(Records contained in a dataset)
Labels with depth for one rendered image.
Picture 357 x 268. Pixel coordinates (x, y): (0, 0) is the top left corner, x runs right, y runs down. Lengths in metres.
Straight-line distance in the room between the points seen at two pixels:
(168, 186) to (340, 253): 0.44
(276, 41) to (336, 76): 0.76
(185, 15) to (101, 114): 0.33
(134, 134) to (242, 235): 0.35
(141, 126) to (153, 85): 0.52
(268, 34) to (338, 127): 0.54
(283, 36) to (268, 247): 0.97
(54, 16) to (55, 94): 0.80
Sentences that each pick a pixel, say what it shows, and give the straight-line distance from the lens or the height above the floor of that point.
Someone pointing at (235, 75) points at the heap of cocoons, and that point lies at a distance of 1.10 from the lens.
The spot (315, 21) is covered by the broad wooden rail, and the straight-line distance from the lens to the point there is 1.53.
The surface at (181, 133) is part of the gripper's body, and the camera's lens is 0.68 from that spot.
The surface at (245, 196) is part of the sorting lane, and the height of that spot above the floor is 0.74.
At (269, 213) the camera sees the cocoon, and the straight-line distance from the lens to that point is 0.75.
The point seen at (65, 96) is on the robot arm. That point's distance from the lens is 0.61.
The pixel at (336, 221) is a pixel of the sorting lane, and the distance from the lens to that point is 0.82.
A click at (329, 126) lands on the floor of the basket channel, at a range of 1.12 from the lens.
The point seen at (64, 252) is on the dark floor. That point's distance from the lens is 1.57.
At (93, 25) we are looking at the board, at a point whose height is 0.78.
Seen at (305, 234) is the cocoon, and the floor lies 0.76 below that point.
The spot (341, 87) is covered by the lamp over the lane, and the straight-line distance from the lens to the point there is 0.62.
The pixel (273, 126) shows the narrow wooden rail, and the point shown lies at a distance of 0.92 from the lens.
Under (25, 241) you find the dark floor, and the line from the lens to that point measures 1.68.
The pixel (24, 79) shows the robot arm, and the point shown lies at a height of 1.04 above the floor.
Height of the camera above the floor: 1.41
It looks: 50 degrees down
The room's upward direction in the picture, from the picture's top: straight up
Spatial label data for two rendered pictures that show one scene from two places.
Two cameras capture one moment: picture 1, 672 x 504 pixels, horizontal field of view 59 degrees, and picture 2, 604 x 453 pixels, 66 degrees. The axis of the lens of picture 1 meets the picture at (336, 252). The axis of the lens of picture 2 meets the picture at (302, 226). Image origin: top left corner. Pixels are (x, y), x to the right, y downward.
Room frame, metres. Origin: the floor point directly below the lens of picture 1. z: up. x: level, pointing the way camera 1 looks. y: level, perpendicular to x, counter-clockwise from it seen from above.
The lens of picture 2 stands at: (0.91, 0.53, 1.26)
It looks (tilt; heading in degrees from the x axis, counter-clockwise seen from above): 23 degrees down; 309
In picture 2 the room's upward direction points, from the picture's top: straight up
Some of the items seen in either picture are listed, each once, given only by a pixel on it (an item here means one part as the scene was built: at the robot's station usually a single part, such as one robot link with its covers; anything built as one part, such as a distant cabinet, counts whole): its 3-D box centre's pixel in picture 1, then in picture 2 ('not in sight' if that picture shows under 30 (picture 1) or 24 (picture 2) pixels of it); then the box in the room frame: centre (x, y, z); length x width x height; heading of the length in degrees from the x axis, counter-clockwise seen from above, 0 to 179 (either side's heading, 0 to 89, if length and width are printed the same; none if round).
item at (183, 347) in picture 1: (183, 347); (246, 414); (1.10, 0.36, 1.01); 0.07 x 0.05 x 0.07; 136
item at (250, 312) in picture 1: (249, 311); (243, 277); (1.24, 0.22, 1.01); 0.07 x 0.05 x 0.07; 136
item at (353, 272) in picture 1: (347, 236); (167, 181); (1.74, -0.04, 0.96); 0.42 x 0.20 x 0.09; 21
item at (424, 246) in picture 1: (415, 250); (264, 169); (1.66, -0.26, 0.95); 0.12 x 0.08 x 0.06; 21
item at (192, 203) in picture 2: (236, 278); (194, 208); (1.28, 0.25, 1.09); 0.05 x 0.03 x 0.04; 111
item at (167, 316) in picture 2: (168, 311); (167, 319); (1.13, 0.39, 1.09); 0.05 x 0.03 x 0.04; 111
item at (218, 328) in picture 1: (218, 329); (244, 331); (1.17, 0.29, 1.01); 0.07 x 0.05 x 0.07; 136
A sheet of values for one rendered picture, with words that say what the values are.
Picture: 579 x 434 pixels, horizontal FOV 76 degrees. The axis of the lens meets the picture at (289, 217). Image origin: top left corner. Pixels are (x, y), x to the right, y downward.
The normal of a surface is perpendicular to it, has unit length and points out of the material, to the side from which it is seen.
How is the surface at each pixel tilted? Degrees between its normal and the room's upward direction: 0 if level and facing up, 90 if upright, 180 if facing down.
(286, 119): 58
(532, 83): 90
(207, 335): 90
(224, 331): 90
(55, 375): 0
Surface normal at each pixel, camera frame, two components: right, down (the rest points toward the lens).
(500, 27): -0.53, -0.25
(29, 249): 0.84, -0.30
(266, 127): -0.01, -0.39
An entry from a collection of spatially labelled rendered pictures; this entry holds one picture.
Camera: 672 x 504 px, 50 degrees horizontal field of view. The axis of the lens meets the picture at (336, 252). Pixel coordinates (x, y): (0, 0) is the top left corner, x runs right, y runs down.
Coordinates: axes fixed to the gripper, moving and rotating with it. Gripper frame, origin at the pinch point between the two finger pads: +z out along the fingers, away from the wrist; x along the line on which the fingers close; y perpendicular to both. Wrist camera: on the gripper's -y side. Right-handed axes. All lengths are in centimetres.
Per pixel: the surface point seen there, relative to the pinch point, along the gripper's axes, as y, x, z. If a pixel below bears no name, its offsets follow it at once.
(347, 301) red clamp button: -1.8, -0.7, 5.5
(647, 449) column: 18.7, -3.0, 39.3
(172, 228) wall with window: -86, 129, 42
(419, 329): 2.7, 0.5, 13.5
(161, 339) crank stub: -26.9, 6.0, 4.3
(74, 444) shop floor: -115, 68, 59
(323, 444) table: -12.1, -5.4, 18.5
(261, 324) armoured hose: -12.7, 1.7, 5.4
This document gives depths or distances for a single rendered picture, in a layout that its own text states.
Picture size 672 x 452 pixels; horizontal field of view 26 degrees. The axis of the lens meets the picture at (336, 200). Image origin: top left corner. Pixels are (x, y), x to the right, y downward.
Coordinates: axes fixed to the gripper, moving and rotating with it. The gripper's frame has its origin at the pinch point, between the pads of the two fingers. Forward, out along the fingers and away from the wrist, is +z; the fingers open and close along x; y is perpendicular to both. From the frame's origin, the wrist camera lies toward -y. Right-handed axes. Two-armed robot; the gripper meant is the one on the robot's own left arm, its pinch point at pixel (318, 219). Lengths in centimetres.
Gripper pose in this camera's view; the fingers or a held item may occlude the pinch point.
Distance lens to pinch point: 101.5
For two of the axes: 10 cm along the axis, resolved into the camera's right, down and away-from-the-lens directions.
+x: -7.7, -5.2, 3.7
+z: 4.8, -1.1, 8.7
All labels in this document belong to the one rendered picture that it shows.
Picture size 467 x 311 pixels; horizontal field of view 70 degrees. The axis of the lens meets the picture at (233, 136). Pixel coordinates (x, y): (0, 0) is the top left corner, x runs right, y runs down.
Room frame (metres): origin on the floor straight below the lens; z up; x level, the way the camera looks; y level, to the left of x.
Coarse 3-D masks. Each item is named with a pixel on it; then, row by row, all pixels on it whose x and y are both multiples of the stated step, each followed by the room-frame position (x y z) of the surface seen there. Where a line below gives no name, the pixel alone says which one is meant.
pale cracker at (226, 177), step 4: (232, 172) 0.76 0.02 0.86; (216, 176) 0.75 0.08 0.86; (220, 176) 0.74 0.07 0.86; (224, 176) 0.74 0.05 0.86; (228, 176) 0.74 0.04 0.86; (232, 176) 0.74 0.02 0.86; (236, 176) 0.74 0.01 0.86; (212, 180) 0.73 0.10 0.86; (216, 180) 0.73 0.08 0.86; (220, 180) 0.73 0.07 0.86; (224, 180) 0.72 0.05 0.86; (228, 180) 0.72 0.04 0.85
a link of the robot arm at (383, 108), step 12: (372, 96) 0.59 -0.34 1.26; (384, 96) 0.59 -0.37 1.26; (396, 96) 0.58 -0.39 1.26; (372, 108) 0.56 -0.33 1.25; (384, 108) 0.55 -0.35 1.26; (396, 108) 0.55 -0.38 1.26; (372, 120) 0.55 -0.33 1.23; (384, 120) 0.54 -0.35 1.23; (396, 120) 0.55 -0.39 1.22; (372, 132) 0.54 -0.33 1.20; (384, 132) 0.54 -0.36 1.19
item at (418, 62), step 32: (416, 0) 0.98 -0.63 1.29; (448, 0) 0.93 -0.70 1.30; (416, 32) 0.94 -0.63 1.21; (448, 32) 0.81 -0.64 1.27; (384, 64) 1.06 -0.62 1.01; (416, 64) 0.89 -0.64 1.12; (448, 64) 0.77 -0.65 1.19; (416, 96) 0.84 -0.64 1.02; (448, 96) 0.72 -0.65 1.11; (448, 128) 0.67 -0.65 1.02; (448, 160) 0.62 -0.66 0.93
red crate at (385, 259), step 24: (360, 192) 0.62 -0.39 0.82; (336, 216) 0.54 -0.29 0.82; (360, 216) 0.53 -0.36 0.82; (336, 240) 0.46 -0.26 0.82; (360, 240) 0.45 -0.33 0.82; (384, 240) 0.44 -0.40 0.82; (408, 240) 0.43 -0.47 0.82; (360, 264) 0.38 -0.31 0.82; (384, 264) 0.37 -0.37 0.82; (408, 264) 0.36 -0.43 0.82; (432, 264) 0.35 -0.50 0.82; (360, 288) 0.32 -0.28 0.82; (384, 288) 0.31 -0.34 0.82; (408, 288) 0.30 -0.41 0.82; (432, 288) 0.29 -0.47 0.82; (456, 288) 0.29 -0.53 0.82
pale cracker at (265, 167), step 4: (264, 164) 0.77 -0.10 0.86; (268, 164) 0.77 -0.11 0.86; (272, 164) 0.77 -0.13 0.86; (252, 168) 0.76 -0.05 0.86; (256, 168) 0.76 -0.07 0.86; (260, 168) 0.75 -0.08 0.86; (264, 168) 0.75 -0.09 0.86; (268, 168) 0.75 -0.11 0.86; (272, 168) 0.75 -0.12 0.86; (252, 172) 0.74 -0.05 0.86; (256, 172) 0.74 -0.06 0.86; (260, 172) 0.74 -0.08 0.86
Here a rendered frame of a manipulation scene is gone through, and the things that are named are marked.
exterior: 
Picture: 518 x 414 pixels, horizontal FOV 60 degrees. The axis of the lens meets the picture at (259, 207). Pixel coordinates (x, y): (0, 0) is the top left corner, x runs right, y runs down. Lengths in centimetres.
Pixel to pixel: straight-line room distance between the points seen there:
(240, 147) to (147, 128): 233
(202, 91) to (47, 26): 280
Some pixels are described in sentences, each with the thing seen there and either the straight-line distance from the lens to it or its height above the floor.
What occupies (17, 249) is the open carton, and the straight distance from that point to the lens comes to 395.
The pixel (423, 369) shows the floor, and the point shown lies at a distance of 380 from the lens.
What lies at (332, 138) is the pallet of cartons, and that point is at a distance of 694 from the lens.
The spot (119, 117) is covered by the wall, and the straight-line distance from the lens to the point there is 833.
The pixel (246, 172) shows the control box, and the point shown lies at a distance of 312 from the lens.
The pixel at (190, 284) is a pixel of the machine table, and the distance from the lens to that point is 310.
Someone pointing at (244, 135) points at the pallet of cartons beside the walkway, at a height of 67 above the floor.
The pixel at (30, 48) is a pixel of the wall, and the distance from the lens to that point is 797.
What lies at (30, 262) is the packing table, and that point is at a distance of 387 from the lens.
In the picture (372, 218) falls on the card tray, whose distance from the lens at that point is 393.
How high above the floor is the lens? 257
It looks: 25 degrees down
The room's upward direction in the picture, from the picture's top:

**TRY IT**: With the line containing "It looks: 25 degrees down" as the first and the final line of the records as the last, copy that span exactly and nothing more.

**SOLUTION FOR THIS EXERCISE**:
It looks: 25 degrees down
The room's upward direction in the picture, from the picture's top:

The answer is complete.